▼▼▼

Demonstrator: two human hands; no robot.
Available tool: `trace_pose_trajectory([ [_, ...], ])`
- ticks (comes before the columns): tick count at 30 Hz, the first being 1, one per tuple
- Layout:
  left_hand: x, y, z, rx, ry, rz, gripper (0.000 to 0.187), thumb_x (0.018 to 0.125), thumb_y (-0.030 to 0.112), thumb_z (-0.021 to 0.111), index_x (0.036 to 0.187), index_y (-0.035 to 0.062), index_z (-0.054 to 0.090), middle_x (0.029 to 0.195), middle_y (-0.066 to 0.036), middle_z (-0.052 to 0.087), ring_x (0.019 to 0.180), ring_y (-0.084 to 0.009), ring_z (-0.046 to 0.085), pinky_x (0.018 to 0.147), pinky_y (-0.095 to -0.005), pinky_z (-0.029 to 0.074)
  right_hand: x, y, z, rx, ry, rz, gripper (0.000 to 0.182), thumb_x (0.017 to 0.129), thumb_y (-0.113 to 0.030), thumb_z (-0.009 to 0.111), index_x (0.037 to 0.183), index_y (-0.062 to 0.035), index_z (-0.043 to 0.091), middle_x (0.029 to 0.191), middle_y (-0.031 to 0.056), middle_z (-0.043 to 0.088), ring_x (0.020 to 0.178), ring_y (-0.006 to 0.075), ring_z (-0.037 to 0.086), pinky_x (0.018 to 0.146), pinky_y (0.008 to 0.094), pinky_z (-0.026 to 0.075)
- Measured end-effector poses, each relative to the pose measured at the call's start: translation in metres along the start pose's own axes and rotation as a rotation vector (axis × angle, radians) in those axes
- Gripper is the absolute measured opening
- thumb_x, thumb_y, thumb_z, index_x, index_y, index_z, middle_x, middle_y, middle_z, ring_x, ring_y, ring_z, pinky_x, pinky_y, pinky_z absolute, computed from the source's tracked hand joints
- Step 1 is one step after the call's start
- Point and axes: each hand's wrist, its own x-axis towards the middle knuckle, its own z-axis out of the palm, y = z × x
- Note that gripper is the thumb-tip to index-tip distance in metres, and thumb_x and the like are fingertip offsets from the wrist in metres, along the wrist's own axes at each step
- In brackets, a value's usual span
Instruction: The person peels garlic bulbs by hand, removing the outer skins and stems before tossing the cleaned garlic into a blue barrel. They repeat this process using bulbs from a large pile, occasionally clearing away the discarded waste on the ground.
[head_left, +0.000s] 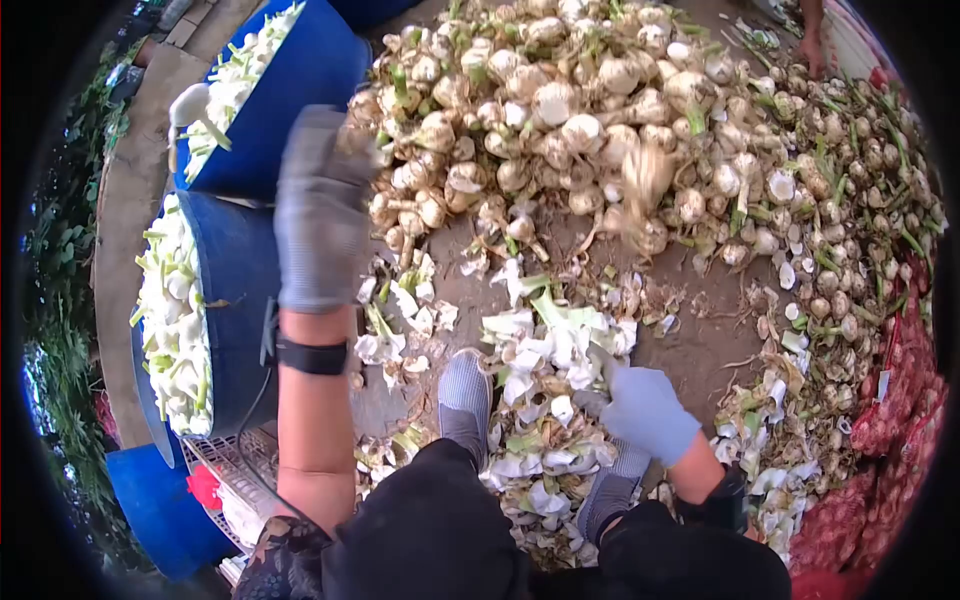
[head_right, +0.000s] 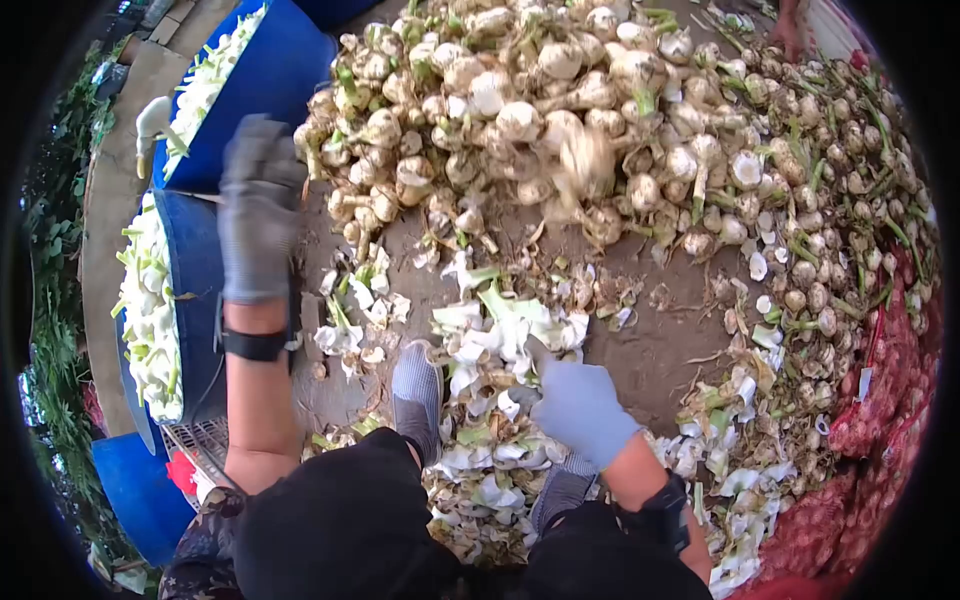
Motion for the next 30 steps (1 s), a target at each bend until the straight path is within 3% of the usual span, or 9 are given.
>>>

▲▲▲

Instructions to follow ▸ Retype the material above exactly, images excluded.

Answer box ▸
Demonstrator: two human hands; no robot.
Available tool: `trace_pose_trajectory([ [_, ...], ])`
- ticks (comes before the columns): tick count at 30 Hz, the first being 1, one per tuple
- Layout:
  left_hand: x, y, z, rx, ry, rz, gripper (0.000 to 0.187), thumb_x (0.018 to 0.125), thumb_y (-0.030 to 0.112), thumb_z (-0.021 to 0.111), index_x (0.036 to 0.187), index_y (-0.035 to 0.062), index_z (-0.054 to 0.090), middle_x (0.029 to 0.195), middle_y (-0.066 to 0.036), middle_z (-0.052 to 0.087), ring_x (0.019 to 0.180), ring_y (-0.084 to 0.009), ring_z (-0.046 to 0.085), pinky_x (0.018 to 0.147), pinky_y (-0.095 to -0.005), pinky_z (-0.029 to 0.074)
  right_hand: x, y, z, rx, ry, rz, gripper (0.000 to 0.182), thumb_x (0.017 to 0.129), thumb_y (-0.113 to 0.030), thumb_z (-0.009 to 0.111), index_x (0.037 to 0.183), index_y (-0.062 to 0.035), index_z (-0.043 to 0.091), middle_x (0.029 to 0.191), middle_y (-0.031 to 0.056), middle_z (-0.043 to 0.088), ring_x (0.020 to 0.178), ring_y (-0.006 to 0.075), ring_z (-0.037 to 0.086), pinky_x (0.018 to 0.146), pinky_y (0.008 to 0.094), pinky_z (-0.026 to 0.075)
- Measured end-effector poses, each relative to the pose measured at the call's start: translation in metres along the start pose's own axes and rotation as a rotation vector (axis × angle, radians) in those axes
- Gripper is the absolute measured opening
- thumb_x, thumb_y, thumb_z, index_x, index_y, index_z, middle_x, middle_y, middle_z, ring_x, ring_y, ring_z, pinky_x, pinky_y, pinky_z absolute, computed from the source's tracked hand joints
- Step 1 is one step after the call's start
- Point and axes: each hand's wrist, its own x-axis towards the middle knuckle, its own z-axis out of the palm, y = z × x
- Note that gripper is the thumb-tip to index-tip distance in metres, and thumb_x and the like are fingertip offsets from the wrist in metres, along the wrist's own axes at each step
- In brackets, a value's usual span
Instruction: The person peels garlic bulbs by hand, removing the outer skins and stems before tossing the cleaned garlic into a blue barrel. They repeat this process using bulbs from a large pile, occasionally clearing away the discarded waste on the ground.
[head_left, +0.000s] 
[head_right, +0.000s] 
Motion for the next 30 steps (1 s), a target at each bend until the straight path is within 3% of the usual span, or 9 are given.
>>>

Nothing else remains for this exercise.